### TASK STATEMENT:
Retype the listing below, keeping every line the same.

[Start of section]

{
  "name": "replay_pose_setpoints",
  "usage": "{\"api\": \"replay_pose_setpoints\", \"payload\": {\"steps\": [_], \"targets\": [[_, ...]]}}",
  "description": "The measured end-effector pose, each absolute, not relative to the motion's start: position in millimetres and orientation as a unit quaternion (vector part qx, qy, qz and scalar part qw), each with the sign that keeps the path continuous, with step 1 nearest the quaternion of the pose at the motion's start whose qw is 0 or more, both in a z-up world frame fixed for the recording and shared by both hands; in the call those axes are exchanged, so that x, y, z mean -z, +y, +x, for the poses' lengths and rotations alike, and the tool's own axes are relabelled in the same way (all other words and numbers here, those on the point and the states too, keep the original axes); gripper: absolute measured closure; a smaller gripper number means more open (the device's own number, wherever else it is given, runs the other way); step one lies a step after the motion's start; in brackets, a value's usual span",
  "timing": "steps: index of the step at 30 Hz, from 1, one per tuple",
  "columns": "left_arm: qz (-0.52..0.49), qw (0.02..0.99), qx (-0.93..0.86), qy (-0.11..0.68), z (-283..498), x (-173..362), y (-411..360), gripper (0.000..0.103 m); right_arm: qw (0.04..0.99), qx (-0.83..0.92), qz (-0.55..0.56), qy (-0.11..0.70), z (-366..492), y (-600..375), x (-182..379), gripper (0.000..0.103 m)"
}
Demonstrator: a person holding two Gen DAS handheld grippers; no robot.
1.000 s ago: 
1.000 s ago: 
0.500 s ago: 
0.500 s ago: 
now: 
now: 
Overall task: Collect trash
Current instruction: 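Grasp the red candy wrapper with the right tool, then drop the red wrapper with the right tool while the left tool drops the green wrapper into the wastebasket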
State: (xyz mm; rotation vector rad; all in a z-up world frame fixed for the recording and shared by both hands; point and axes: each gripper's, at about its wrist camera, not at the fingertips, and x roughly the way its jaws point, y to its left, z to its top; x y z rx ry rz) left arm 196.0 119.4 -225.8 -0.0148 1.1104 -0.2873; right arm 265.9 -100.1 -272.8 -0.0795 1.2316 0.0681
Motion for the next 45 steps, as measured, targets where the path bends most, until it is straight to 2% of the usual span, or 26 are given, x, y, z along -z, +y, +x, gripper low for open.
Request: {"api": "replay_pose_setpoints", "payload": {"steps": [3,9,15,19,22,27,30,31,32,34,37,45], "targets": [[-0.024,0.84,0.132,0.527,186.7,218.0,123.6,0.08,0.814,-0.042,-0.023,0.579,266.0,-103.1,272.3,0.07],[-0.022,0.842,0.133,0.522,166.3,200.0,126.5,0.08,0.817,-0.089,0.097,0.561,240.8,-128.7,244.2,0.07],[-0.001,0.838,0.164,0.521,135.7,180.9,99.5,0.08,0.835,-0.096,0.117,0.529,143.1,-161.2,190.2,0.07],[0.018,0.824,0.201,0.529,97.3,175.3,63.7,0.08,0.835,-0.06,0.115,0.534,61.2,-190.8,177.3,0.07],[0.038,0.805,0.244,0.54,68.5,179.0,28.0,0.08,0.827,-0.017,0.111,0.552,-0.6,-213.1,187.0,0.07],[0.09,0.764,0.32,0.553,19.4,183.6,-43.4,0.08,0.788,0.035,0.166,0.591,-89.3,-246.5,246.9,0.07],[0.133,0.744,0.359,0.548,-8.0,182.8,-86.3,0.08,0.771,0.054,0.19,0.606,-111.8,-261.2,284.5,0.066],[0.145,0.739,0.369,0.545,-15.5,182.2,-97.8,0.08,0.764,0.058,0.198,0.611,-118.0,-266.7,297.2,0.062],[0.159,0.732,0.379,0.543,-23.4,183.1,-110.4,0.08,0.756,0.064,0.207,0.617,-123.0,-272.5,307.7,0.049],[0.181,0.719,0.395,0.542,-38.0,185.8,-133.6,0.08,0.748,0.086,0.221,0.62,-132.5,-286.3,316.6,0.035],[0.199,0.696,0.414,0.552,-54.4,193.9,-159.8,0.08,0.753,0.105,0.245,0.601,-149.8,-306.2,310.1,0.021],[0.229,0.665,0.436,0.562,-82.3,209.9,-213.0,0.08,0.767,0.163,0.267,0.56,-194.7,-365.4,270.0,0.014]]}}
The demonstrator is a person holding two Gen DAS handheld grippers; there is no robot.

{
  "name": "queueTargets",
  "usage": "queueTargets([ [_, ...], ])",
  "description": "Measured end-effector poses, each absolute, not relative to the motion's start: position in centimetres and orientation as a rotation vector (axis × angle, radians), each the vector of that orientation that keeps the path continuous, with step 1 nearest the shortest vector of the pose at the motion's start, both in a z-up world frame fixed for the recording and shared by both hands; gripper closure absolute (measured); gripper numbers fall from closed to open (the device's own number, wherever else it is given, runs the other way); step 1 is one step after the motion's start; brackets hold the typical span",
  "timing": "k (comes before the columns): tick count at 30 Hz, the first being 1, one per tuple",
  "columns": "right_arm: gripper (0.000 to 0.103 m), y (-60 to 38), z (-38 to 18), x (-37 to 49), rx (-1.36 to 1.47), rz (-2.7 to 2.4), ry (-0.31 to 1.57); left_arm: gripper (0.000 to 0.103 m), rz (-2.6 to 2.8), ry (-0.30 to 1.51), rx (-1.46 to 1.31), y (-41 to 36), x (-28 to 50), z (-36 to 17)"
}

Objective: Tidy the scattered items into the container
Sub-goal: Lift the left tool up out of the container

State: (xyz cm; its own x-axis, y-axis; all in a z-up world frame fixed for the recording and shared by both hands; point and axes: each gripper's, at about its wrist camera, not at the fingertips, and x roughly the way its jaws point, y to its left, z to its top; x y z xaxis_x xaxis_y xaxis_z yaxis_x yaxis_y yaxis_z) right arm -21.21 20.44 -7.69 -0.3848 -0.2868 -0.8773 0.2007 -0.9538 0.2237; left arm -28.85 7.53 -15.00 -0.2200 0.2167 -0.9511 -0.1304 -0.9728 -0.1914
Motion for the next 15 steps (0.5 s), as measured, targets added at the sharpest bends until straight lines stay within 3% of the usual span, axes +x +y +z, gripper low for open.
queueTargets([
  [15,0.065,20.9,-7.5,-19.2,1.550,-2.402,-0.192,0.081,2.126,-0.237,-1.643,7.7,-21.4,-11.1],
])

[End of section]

### RESULT:
{
  "name": "replay_pose_setpoints",
  "usage": "{\"api\": \"replay_pose_setpoints\", \"payload\": {\"steps\": [_], \"targets\": [[_, ...]]}}",
  "description": "The measured end-effector pose, each absolute, not relative to the motion's start: position in millimetres and orientation as a unit quaternion (vector part qx, qy, qz and scalar part qw), each with the sign that keeps the path continuous, with step 1 nearest the quaternion of the pose at the motion's start whose qw is 0 or more, both in a z-up world frame fixed for the recording and shared by both hands; in the call those axes are exchanged, so that x, y, z mean -z, +y, +x, for the poses' lengths and rotations alike, and the tool's own axes are relabelled in the same way (all other words and numbers here, those on the point and the states too, keep the original axes); gripper: absolute measured closure; a smaller gripper number means more open (the device's own number, wherever else it is given, runs the other way); step one lies a step after the motion's start; in brackets, a value's usual span",
  "timing": "steps: index of the step at 30 Hz, from 1, one per tuple",
  "columns": "left_arm: qz (-0.52..0.49), qw (0.02..0.99), qx (-0.93..0.86), qy (-0.11..0.68), z (-283..498), x (-173..362), y (-411..360), gripper (0.000..0.103 m); right_arm: qw (0.04..0.99), qx (-0.83..0.92), qz (-0.55..0.56), qy (-0.11..0.70), z (-366..492), y (-600..375), x (-182..379), gripper (0.000..0.103 m)"
}
Demonstrator: a person holding two Gen DAS handheld grippers; no robot.
1.000 s ago: 
1.000 s ago: 
0.500 s ago: 
0.500 s ago: 
now: 
now: 
Overall task: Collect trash
Current instruction: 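Grasp the red candy wrapper with the right tool, then drop the red wrapper with the right tool while the left tool drops the green wrapper into the wastebasket
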State: (xyz mm; rotation vector rad; all in a z-up world frame fixed for the recording and shared by both hands; point and axes: each gripper's, at about its wrist camera, not at the fingertips, and x roughly the way its jaws point, y to its left, z to its top; x y z rx ry rz) left arm 196.0 119.4 -225.8 -0.0148 1.1104 -0.2873; right arm 265.9 -100.1 -272.8 -0.0795 1.2316 0.0681
Motion for the next 45 steps, as measured, targets where the path bends most, until it is straight to 2% of the usual span, or 26 are given, x, y, z along -z, +y, +x, gripper low for open.
Request: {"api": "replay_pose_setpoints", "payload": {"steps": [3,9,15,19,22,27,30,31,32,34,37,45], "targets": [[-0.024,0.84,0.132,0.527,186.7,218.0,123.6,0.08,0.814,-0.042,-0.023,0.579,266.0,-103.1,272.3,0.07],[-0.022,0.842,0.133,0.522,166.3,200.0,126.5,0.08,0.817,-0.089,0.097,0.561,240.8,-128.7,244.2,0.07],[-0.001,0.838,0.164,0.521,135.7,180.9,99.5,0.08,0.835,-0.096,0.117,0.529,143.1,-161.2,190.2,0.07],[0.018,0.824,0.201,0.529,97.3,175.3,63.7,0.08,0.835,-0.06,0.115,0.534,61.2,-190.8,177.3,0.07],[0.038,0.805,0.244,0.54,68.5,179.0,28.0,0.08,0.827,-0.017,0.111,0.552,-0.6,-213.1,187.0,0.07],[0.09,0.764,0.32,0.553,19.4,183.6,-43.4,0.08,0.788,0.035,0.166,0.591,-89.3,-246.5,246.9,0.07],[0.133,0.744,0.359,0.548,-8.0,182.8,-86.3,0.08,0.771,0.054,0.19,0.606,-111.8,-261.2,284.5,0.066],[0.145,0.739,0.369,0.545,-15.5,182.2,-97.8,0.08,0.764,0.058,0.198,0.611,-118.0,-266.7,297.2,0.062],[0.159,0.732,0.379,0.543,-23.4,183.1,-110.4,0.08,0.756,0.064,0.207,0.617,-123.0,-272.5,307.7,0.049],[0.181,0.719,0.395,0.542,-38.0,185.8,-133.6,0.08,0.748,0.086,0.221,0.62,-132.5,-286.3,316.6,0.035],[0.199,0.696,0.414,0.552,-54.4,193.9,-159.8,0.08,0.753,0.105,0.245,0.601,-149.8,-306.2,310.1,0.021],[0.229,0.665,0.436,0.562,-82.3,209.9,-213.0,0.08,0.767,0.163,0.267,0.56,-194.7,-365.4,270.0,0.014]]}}
The demonstrator is a person holding two Gen DAS handheld grippers; there is no robot.

{
  "name": "queueTargets",
  "usage": "queueTargets([ [_, ...], ])",
  "description": "Measured end-effector poses, each absolute, not relative to the motion's start: position in centimetres and orientation as a rotation vector (axis × angle, radians), each the vector of that orientation that keeps the path continuous, with step 1 nearest the shortest vector of the pose at the motion's start, both in a z-up world frame fixed for the recording and shared by both hands; gripper closure absolute (measured); gripper numbers fall from closed to open (the device's own number, wherever else it is given, runs the other way); step 1 is one step after the motion's start; brackets hold the typical span",
  "timing": "k (comes before the columns): tick count at 30 Hz, the first being 1, one per tuple",
  "columns": "right_arm: gripper (0.000 to 0.103 m), y (-60 to 38), z (-38 to 18), x (-37 to 49), rx (-1.36 to 1.47), rz (-2.7 to 2.4), ry (-0.31 to 1.57); left_arm: gripper (0.000 to 0.103 m), rz (-2.6 to 2.8), ry (-0.30 to 1.51), rx (-1.46 to 1.31), y (-41 to 36), x (-28 to 50), z (-36 to 17)"
}

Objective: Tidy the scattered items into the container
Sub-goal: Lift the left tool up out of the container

State: (xyz cm; its own x-axis, y-axis; all in a z-up world frame fixed for the recording and shared by both hands; point and axes: each gripper's, at about its wrist camera, not at the fingertips, and x roughly the way its jaws point, y to its left, z to its top; x y z xaxis_x xaxis_y xaxis_z yaxis_x yaxis_y yaxis_z) right arm -21.21 20.44 -7.69 -0.3848 -0.2868 -0.8773 0.2007 -0.9538 0.2237; left arm -28.85 7.53 -15.00 -0.2200 0.2167 -0.9511 -0.1304 -0.9728 -0.1914
Motion for the next 15 steps (0.5 s), as measured, targets added at the sharpest bends until straight lines stay within 3% of the usual span, axes +x +y +z, gripper low for open.
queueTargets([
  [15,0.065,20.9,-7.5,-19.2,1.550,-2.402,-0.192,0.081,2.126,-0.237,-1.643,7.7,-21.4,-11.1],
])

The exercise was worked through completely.